____ DATASET EXTRACT
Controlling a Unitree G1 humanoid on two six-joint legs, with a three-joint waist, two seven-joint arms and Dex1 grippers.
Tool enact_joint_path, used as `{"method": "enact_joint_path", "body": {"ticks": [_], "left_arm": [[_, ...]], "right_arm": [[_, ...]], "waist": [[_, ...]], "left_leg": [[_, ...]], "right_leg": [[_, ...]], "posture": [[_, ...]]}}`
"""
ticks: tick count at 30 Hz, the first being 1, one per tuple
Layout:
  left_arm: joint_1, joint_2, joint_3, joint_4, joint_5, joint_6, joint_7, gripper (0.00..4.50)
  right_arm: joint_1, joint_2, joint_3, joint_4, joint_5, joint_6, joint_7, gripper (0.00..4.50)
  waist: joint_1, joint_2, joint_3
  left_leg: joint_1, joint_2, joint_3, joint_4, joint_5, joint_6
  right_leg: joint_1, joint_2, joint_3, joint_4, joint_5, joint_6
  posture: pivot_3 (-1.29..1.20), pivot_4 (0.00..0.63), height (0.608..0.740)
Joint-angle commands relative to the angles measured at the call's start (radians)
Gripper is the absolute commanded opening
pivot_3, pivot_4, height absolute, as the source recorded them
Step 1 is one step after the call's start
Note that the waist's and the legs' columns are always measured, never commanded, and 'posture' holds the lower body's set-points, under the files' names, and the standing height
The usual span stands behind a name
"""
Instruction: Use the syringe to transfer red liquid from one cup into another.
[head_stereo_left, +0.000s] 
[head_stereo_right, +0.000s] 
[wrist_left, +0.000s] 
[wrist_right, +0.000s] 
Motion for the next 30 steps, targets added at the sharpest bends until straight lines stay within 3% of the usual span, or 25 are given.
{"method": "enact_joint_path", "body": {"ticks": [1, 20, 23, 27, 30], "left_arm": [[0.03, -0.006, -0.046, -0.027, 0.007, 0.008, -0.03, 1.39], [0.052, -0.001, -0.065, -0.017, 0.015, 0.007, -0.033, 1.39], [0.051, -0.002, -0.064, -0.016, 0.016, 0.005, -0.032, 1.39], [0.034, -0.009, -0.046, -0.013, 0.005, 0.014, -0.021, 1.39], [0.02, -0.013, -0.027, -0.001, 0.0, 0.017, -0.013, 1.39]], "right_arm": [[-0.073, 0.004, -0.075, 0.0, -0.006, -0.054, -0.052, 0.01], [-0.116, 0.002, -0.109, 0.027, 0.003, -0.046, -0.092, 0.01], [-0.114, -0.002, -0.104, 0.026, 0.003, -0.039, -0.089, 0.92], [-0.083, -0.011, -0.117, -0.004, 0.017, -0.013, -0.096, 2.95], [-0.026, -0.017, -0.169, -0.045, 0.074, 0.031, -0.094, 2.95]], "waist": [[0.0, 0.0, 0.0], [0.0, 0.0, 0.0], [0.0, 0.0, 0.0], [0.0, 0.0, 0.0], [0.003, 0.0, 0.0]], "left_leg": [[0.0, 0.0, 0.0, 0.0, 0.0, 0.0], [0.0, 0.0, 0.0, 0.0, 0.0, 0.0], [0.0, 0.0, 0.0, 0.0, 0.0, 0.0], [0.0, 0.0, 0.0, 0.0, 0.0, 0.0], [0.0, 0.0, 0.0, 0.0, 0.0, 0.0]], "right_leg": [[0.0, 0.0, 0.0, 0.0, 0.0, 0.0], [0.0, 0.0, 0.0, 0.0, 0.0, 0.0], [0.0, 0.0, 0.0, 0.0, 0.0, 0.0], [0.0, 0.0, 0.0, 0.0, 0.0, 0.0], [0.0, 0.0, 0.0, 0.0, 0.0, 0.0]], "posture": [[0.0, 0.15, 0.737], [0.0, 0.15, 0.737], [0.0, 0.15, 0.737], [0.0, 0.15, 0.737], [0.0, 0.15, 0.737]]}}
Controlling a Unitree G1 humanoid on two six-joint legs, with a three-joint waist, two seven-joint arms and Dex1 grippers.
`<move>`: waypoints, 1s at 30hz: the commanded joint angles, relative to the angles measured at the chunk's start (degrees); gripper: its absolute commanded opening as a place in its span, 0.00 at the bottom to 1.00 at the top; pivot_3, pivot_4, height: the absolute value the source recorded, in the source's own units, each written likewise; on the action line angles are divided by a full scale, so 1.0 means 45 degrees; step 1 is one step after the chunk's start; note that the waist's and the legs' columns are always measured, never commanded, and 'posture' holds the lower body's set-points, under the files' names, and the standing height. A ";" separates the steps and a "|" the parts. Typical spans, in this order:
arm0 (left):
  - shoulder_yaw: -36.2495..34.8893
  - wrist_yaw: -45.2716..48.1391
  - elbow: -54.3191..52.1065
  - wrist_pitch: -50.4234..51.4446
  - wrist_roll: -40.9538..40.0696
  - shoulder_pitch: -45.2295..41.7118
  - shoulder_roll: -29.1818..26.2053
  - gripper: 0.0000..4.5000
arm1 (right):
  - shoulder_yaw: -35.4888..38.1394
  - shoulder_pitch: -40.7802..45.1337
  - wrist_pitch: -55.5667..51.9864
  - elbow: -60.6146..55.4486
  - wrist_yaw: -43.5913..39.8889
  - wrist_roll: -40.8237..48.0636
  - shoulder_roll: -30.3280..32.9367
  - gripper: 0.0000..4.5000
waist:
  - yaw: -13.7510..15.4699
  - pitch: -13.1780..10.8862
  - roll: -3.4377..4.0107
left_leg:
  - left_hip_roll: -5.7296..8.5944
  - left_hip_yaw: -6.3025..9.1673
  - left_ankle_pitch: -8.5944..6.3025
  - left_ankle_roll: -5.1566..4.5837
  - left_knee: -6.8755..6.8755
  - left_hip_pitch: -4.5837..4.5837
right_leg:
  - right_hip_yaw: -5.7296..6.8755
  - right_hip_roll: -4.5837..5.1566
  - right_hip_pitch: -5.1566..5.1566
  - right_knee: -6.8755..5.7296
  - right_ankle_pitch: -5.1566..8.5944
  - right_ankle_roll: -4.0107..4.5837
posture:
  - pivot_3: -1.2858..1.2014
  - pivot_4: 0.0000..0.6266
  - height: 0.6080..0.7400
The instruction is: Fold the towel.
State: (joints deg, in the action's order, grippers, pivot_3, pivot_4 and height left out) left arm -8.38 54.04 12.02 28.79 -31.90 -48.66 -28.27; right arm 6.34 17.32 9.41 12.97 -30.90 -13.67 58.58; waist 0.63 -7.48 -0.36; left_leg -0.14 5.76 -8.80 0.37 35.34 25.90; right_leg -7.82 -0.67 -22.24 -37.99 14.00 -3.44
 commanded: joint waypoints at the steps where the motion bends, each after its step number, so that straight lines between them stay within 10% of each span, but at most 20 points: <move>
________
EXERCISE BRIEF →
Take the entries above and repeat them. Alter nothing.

RESPONSE AREA →
Controlling a Unitree G1 humanoid on two six-joint legs, with a three-joint waist, two seven-joint arms and Dex1 grippers.
Tool enact_joint_path, used as `{"method": "enact_joint_path", "body": {"ticks": [_], "left_arm": [[_, ...]], "right_arm": [[_, ...]], "waist": [[_, ...]], "left_leg": [[_, ...]], "right_leg": [[_, ...]], "posture": [[_, ...]]}}`
"""
ticks: tick count at 30 Hz, the first being 1, one per tuple
Layout:
  left_arm: joint_1, joint_2, joint_3, joint_4, joint_5, joint_6, joint_7, gripper (0.00..4.50)
  right_arm: joint_1, joint_2, joint_3, joint_4, joint_5, joint_6, joint_7, gripper (0.00..4.50)
  waist: joint_1, joint_2, joint_3
  left_leg: joint_1, joint_2, joint_3, joint_4, joint_5, joint_6
  right_leg: joint_1, joint_2, joint_3, joint_4, joint_5, joint_6
  posture: pivot_3 (-1.29..1.20), pivot_4 (0.00..0.63), height (0.608..0.740)
Joint-angle commands relative to the angles measured at the call's start (radians)
Gripper is the absolute commanded opening
pivot_3, pivot_4, height absolute, as the source recorded them
Step 1 is one step after the call's start
Note that the waist's and the legs' columns are always measured, never commanded, and 'posture' holds the lower body's set-points, under the files' names, and the standing height
The usual span stands behind a name
"""
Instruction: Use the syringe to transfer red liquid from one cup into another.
[head_stereo_left, +0.000s] 
[head_stereo_right, +0.000s] 
[wrist_left, +0.000s] 
[wrist_right, +0.000s] 
Motion for the next 30 steps, targets added at the sharpest bends until straight lines stay within 3% of the usual span, or 25 are given.
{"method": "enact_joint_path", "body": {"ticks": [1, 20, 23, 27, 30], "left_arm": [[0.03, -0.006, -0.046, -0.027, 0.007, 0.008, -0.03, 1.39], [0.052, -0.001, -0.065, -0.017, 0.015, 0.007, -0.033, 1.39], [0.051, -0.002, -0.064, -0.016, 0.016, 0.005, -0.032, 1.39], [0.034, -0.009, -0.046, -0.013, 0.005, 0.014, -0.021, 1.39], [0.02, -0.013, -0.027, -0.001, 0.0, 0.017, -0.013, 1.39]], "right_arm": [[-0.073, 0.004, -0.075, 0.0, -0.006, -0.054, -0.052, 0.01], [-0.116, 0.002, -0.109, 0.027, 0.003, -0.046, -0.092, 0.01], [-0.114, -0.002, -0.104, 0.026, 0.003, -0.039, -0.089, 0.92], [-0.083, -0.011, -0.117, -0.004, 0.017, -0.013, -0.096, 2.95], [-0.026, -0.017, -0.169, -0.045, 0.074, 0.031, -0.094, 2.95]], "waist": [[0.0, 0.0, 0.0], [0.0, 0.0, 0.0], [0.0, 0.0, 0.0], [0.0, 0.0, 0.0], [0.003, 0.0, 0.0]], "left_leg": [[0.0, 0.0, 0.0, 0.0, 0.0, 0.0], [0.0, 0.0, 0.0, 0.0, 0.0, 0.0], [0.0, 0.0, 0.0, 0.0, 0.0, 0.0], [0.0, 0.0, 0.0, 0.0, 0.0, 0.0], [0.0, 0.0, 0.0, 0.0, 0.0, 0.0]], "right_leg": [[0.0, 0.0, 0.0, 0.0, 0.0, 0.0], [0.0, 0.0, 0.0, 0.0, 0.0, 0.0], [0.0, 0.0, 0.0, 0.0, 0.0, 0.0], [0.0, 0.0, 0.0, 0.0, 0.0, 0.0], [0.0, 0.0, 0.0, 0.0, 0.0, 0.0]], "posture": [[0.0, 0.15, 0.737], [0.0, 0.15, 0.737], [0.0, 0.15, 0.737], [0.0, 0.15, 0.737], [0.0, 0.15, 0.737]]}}
Controlling a Unitree G1 humanoid on two six-joint legs, with a three-joint waist, two seven-joint arms and Dex1 grippers.
`<move>`: waypoints, 1s at 30hz: the commanded joint angles, relative to the angles measured at the chunk's start (degrees); gripper: its absolute commanded opening as a place in its span, 0.00 at the bottom to 1.00 at the top; pivot_3, pivot_4, height: the absolute value the source recorded, in the source's own units, each written likewise; on the action line angles are divided by a full scale, so 1.0 means 45 degrees; step 1 is one step after the chunk's start; note that the waist's and the legs' columns are always measured, never commanded, and 'posture' holds the lower body's set-points, under the files' names, and the standing height. A ";" separates the steps and a "|" the parts. Typical spans, in this order:
arm0 (left):
  - shoulder_yaw: -36.2495..34.8893
  - wrist_yaw: -45.2716..48.1391
  - elbow: -54.3191..52.1065
  - wrist_pitch: -50.4234..51.4446
  - wrist_roll: -40.9538..40.0696
  - shoulder_pitch: -45.2295..41.7118
  - shoulder_roll: -29.1818..26.2053
  - gripper: 0.0000..4.5000
arm1 (right):
  - shoulder_yaw: -35.4888..38.1394
  - shoulder_pitch: -40.7802..45.1337
  - wrist_pitch: -55.5667..51.9864
  - elbow: -60.6146..55.4486
  - wrist_yaw: -43.5913..39.8889
  - wrist_roll: -40.8237..48.0636
  - shoulder_roll: -30.3280..32.9367
  - gripper: 0.0000..4.5000
waist:
  - yaw: -13.7510..15.4699
  - pitch: -13.1780..10.8862
  - roll: -3.4377..4.0107
left_leg:
  - left_hip_roll: -5.7296..8.5944
  - left_hip_yaw: -6.3025..9.1673
  - left_ankle_pitch: -8.5944..6.3025
  - left_ankle_roll: -5.1566..4.5837
  - left_knee: -6.8755..6.8755
  - left_hip_pitch: -4.5837..4.5837
right_leg:
  - right_hip_yaw: -5.7296..6.8755
  - right_hip_roll: -4.5837..5.1566
  - right_hip_pitch: -5.1566..5.1566
  - right_knee: -6.8755..5.7296
  - right_ankle_pitch: -5.1566..8.5944
  - right_ankle_roll: -4.0107..4.5837
posture:
  - pivot_3: -1.2858..1.2014
  - pivot_4: 0.0000..0.6266
  - height: 0.6080..0.7400
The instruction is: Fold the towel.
State: (joints deg, in the action's order, grippers, pivot_3, pivot_4 and height left out) left arm -8.38 54.04 12.02 28.79 -31.90 -48.66 -28.27; right arm 6.34 17.32 9.41 12.97 -30.90 -13.67 58.58; waist 0.63 -7.48 -0.36; left_leg -0.14 5.76 -8.80 0.37 35.34 25.90; right_leg -7.82 -0.67 -22.24 -37.99 14.00 -3.44
 commanded: joint waypoints at the steps where the motion bends, each after its step number, so that straight lines between them stay within 10% of each span, but at most 20 points: <move>

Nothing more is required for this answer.